Un cas de chikungunya déclaré dans les Deux‑Sèvres, la vigilance reste de mise face au moustique tigre

Santé publique France signale, entre le 1er mai et le 2 septembre 2026, un cas importé de chikungunya dans les Deux‑Sèvres, au sein d’une progression régionale de dengue et chikungunya, principalement en Gironde. Le moustique tigre, désormais établi dans le département, maintient un risque de transmission locale.

Un cas de chikungunya déclaré dans les Deux‑Sèvres, la vigilance reste de mise face au moustique tigre
©Illustration IA Awa Diallo / we-news.com

Dans son dernier bulletin de situation sanitaire couvrant la période du 1er mai au 2 septembre 2026, Santé publique France rapporte la détection d’un cas importé de chikungunya dans les Deux‑Sèvres, sans précision sur la date ou la commune concernée. Cette observation intervient dans un contexte régional marqué par plusieurs foyers de transmission de maladies vectorielles liées au moustique Aedes albopictus, dit « moustique tigre ».

Un tableau régional dominé par la Gironde

La situation en Nouvelle‑Aquitaine fait apparaître une concentration des cas autochtones en Gironde : l’organisme de santé publique signale 37 cas autochtones de chikungunya dans le département, dont 28 localisés au village de Prignac‑et‑Marcamps. Un cas autochtone de dengue a été identifié en Dordogne.

DépartementCas autochtonesCas importés
Gironde37 (dont 28 à Prignac‑et‑Marcamps)
Dordogne1 (dengue)
Deux‑Sèvres01 (chikungunya)
Vienne3 (dengue)
Charente‑Maritime6 (dengue)
RégionalChikungunya 20, Dengue 33

Baisse des cas importés par rapport à 2025

Le bulletin note une diminution sensible des cas importés par rapport à 2025. Ainsi, les cas importés de chikungunya s’élèvent à 20 sur la période, contre 144 en 2025 ; ceux de dengue sont au nombre de 33, contre 106 l’an dernier. Aucun cas de Zika n’est rapporté sur la période considérée.

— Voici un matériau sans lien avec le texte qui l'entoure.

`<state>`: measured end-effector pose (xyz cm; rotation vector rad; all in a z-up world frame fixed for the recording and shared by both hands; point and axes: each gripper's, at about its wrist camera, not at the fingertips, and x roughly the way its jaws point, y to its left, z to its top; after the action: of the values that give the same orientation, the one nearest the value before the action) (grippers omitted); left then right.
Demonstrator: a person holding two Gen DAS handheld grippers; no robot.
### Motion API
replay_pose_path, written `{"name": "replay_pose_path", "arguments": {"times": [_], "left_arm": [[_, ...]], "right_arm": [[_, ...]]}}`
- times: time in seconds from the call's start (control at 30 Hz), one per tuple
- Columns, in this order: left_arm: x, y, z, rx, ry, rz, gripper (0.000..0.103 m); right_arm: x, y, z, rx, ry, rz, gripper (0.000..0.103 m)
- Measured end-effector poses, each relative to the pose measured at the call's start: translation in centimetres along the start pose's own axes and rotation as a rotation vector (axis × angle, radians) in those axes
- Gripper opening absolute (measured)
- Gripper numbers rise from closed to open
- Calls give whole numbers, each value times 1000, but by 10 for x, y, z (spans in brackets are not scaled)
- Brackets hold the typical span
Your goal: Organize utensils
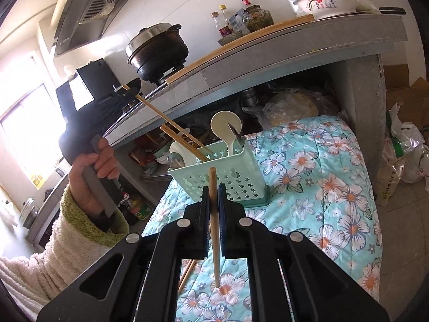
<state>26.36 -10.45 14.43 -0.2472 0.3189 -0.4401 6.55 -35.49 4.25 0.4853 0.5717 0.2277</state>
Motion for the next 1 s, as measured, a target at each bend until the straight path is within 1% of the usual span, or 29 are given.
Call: {"name": "replay_pose_path", "arguments": {"times": [0.2,0.33,0.43,0.53,0.57,0.6,0.67,0.7,0.8,1.0], "left_arm": [[33,5,-25,-11,46,24,5],[46,10,-41,-17,84,23,5],[50,14,-50,-30,117,-6,5],[45,14,-56,-24,133,-36,6],[42,14,-57,-19,136,-42,10],[39,13,-57,-13,136,-48,17],[32,12,-57,-6,133,-60,27],[28,12,-57,-2,128,-66,30],[16,9,-56,18,118,-72,36],[-13,9,-59,43,119,-86,38]], "right_arm": [[1,-4,-1,11,9,-10,6],[2,-7,-2,16,14,-13,6],[3,-8,-2,21,17,-13,6],[5,-9,-2,23,20,-11,6],[6,-9,-2,22,22,-10,6],[6,-8,-2,22,23,-9,6],[8,-8,-3,23,25,-6,6],[8,-7,-3,23,25,-5,6],[10,-6,-4,22,28,-1,6],[10,-2,-5,16,27,4,6]]}}
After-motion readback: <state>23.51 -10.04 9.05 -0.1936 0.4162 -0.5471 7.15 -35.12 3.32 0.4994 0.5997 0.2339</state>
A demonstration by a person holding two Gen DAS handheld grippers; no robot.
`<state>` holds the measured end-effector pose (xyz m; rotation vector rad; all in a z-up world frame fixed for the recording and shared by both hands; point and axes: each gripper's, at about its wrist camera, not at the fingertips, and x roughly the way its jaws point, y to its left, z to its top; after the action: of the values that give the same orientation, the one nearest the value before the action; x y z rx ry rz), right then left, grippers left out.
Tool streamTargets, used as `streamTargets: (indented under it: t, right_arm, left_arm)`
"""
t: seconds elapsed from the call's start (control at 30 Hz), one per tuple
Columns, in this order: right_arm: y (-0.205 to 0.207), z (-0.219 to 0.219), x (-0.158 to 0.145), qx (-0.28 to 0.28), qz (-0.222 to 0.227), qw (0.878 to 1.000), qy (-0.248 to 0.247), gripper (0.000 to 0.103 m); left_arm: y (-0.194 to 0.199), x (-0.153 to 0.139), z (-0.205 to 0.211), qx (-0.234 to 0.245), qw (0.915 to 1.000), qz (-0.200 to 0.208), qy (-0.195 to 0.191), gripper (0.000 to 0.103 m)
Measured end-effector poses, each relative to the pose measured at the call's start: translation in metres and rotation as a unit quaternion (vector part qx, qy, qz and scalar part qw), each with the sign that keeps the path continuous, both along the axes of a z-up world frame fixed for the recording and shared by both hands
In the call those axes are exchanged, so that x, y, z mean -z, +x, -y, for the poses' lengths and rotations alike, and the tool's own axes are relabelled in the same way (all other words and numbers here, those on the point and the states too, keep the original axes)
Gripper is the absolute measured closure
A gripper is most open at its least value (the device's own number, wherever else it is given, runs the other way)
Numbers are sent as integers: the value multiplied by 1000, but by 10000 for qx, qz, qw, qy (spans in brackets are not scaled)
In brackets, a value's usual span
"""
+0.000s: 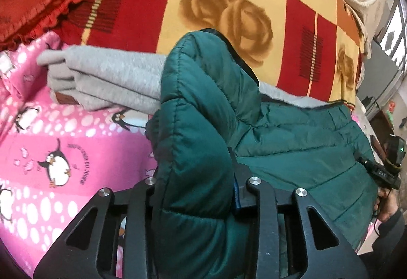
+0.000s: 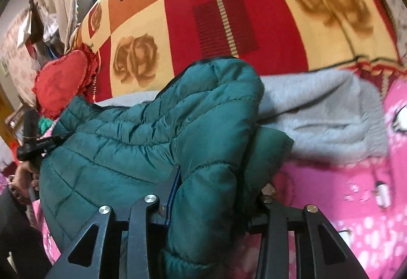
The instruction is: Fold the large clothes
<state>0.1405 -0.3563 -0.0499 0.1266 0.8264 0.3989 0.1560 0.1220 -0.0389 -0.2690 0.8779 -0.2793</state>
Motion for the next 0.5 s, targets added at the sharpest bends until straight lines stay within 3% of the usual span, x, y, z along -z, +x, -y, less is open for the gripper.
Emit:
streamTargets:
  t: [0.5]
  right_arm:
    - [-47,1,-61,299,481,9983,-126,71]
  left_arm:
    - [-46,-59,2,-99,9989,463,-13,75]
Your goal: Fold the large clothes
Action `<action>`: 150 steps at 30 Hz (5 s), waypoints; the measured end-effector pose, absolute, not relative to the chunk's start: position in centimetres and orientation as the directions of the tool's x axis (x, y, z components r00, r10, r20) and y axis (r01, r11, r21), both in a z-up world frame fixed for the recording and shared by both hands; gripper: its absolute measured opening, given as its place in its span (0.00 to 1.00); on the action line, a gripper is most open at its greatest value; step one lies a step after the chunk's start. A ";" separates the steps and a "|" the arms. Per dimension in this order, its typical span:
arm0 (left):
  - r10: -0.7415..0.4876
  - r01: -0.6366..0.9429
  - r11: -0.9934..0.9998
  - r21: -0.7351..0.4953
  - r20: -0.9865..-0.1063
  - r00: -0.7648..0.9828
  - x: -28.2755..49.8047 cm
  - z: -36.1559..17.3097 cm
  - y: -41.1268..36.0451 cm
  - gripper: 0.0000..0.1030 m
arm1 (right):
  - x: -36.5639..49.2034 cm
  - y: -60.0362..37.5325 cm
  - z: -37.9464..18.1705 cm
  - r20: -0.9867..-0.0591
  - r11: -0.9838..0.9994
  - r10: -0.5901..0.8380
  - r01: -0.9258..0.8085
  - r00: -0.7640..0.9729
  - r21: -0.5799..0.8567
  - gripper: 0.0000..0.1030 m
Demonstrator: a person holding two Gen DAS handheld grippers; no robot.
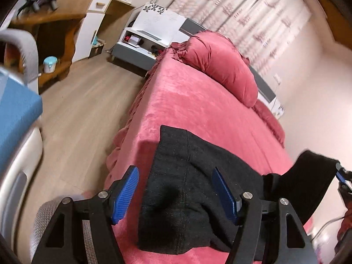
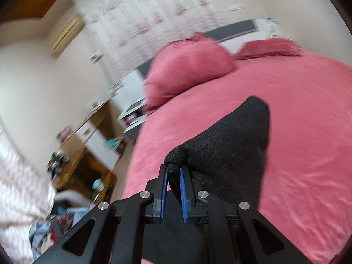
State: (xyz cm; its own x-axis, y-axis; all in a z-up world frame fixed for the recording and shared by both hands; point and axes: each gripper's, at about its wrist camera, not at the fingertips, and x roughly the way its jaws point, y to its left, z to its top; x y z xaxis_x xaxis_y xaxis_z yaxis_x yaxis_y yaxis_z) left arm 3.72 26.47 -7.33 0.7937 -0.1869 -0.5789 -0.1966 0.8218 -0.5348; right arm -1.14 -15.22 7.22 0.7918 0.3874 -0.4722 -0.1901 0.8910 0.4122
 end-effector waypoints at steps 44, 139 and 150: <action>-0.429 0.131 0.869 -0.477 -0.595 0.679 11.7 1.7 17.7 0.19 | -6.1 -7.5 -8.5 -0.706 0.928 0.373 -0.260 0.601 0.269 0.31; -0.022 -0.064 0.994 -0.085 -0.753 0.657 8.3 -9.3 22.9 0.89 | 4.2 -6.6 -14.9 -0.714 0.847 0.487 -0.071 0.503 0.528 0.54; -0.127 -0.065 0.976 -0.206 -0.791 0.598 9.2 -8.7 22.6 0.92 | 4.2 -6.2 -15.6 -0.699 0.815 0.547 -0.101 0.460 0.570 0.59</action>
State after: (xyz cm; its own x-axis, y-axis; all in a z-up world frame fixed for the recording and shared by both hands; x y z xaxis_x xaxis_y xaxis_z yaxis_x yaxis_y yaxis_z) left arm 9.19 22.58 -8.67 0.5980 -0.1272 -0.7914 -0.0648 0.9764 -0.2059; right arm 4.19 -6.20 -15.65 0.4604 0.5467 -0.6994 -0.1014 0.8151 0.5704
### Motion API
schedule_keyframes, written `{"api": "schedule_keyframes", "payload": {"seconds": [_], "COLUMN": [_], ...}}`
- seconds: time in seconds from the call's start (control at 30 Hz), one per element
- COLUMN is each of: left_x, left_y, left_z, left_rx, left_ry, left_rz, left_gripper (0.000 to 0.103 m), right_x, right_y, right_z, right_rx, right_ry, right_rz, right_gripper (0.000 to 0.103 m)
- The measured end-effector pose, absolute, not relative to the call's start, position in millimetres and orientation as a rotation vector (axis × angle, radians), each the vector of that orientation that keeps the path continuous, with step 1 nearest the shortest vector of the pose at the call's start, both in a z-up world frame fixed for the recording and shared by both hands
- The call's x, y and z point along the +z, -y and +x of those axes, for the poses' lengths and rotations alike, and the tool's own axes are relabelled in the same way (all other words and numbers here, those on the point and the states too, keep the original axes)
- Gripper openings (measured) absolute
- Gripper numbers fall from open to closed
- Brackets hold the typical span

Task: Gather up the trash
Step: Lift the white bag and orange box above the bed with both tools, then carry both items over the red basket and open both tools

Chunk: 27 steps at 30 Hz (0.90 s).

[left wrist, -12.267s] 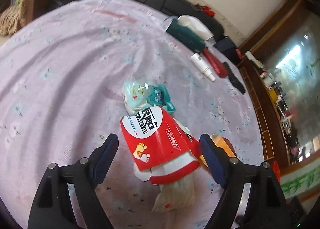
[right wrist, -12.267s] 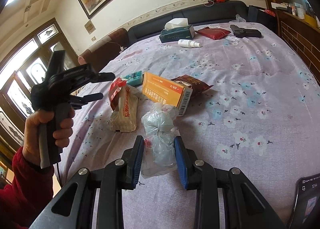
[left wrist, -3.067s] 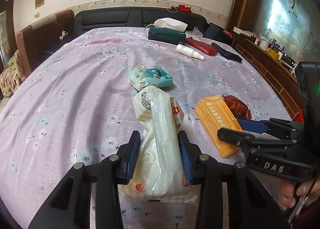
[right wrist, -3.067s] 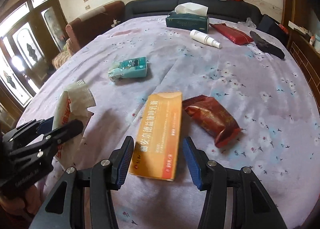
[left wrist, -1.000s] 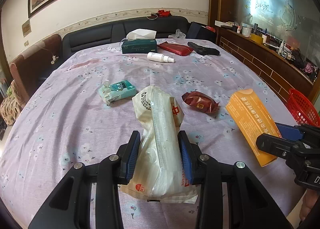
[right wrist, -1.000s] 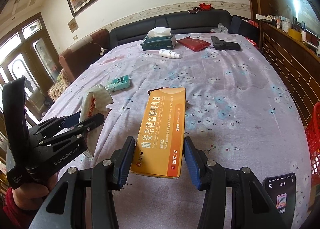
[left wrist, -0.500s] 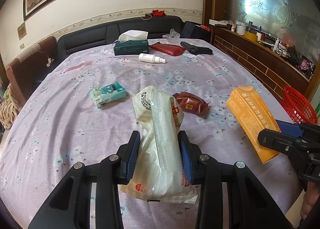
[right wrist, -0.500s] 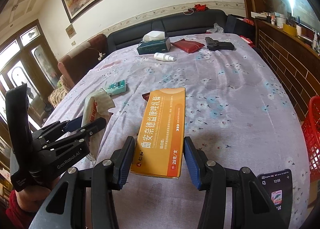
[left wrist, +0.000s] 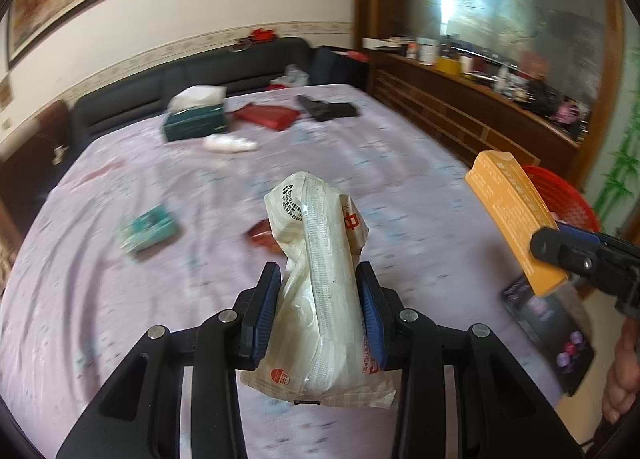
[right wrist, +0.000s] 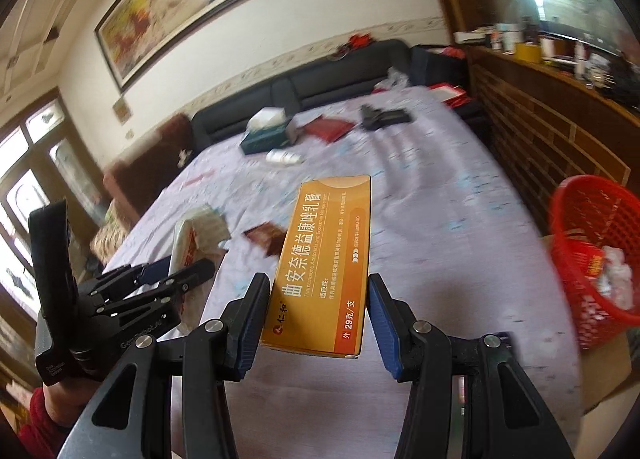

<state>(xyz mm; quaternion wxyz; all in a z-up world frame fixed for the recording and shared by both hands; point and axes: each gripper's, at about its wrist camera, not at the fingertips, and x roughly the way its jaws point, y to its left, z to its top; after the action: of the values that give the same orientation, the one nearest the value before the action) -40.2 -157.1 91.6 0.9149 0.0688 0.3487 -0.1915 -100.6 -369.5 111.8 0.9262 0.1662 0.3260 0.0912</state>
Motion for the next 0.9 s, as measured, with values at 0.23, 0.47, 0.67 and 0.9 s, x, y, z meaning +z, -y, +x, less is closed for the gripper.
{"api": "schedule_keyframes", "payload": {"seconds": [0.23, 0.47, 0.67, 0.9], "left_x": [112.0, 124.1, 122.5, 110.7], "left_y": [236.9, 335.2, 417.2, 476.6], "left_z": [-47.6, -53.5, -42.1, -20.7], "left_rx": [-0.596, -0.789, -0.873, -0.935], "left_ry": [-0.740, -0.771, -0.797, -0.848], "left_rz": [0.174, 0.192, 0.197, 0.137], "left_gripper": [0.037, 0.037, 0.038, 0.057], "right_x": [118.5, 116.2, 110.4, 96.9], "right_y": [466.6, 560.1, 614.5, 646.5], "right_z": [-137.1, -162.7, -167.7, -146.6], "right_rx": [0.018, -0.145, -0.212, -0.246], "right_ry": [-0.585, -0.533, -0.522, -0.545], "right_rz": [0.447, 0.545, 0.599, 0.624], "right_gripper": [0.053, 0.053, 0.053, 0.056]}}
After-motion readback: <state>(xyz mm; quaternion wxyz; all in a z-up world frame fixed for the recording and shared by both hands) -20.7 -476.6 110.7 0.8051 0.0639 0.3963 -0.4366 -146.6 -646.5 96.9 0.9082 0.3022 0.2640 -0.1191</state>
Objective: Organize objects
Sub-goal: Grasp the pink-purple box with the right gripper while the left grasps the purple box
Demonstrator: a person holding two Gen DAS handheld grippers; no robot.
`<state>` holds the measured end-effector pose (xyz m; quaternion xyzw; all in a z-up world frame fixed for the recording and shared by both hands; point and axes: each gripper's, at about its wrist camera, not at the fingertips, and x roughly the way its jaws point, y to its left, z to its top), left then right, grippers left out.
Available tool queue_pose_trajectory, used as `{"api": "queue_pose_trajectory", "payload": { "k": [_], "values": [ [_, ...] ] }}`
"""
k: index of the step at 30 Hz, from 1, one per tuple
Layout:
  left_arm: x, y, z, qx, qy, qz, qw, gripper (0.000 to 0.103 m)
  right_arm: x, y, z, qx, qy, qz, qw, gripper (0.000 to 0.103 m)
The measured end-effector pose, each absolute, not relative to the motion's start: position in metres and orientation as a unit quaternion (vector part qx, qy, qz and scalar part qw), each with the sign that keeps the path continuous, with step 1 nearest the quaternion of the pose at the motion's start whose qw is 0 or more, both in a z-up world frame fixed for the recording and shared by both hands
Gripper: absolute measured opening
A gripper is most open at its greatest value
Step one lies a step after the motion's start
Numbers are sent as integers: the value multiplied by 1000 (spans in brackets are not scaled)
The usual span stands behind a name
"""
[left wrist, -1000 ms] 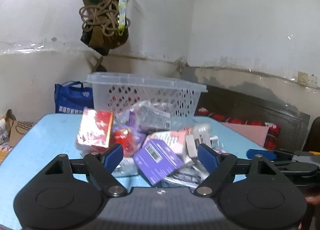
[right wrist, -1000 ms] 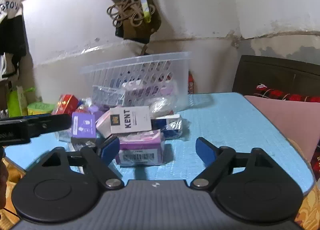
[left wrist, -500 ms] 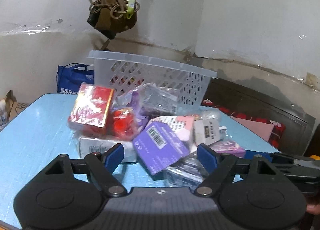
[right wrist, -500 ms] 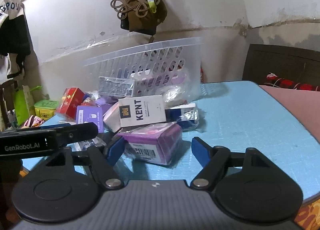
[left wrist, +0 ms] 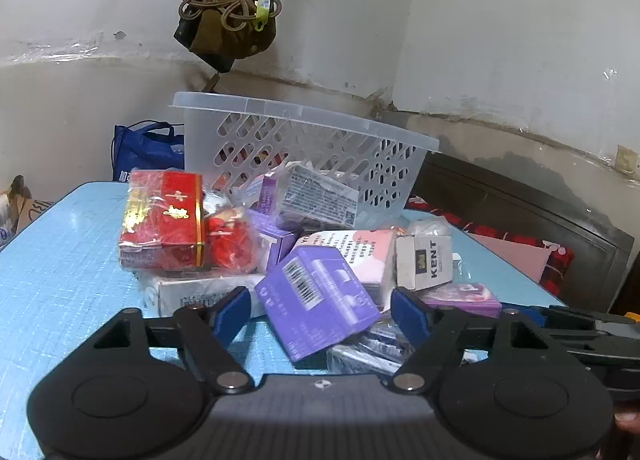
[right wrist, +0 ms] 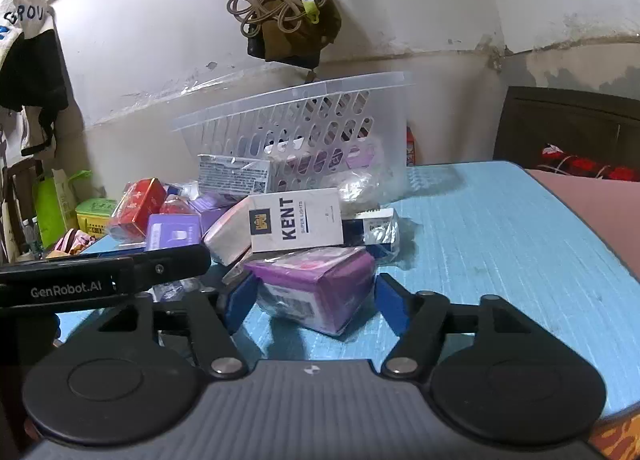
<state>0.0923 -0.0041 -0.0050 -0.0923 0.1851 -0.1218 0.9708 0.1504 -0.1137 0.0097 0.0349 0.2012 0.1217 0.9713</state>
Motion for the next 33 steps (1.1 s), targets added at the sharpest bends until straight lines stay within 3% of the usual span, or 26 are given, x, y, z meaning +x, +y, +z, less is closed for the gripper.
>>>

Deux‑Sèvres : présence du moustique tigre et antécédent local

Le moustique tigre est désormais considéré comme implanté dans les Deux‑Sèvres, ce qui accroît la vigilance quant à la possibilité de transmissions locales si des cas importés ne sont pas repérés et pris en charge. Le département a connu en septembre 2025 un cas autochtone de chikungunya à Chauray, épisode qui avait entraîné une opération de démoustication dans le quartier de Chaban et des témoignages de riverains sur une forte prolifération du moustique durant l’été.

  • Période de surveillance : du 1er mai au 2 septembre 2026 (bulletin de Santé publique France).
  • Cas notables : 1 cas importé de chikungunya dans les Deux‑Sèvres ; 37 cas autochtones en Gironde.
  • Évolution : baisse des cas importés de chikungunya et de dengue par rapport à 2025.

Ce que cela signifie pour la population

La présence du moustique tigre dans le département implique un double enjeu : prévenir l’introduction de cas infectieux par des voyageurs et limiter la reproduction du vecteur localement. Les précédents d’autochtonie en Nouvelle‑Aquitaine montrent que des cas importés peuvent, dans certaines conditions, conduire à des transmissions locales.

Au plan opérationnel, la détection d’un cas — importé ou autochtone — déclenche des actions de surveillance et, si nécessaire, des mesures locales de lutte anti‑vectorielle permettant de réduire la population de moustiques et de rompre les chaînes de transmission. Le signalement récent souligne l’importance du dispositif régional de surveillance piloté par Santé publique France.

Surveillance renforcée et information

Les autorités régionales et locales poursuivent la surveillance des arboviroses (chikungunya, dengue, Zika) pendant la saison à insecte. Les professionnels de santé et les laboratoires sont invités à signaler les cas suspects afin d’assurer une recherche rapide des chaînes de transmission et la mise en œuvre des mesures adaptées.

Pour les habitants du département, l’épisode rappelle le rôle de la vigilance collective : élimination des eaux stagnantes autour des habitations, protection individuelle contre les piqûres et information auprès des services municipaux en cas de forte nuisance du moustique tigre. Le précédent de Chauray en 2025 illustre la nécessité d’une réaction rapide pour limiter la diffusion.

Les chiffres régionaux publiés par Santé publique France serviront de base au suivi épidémiologique durant l’automne et informeront les décisions de santé publique locales pour la saison suivante.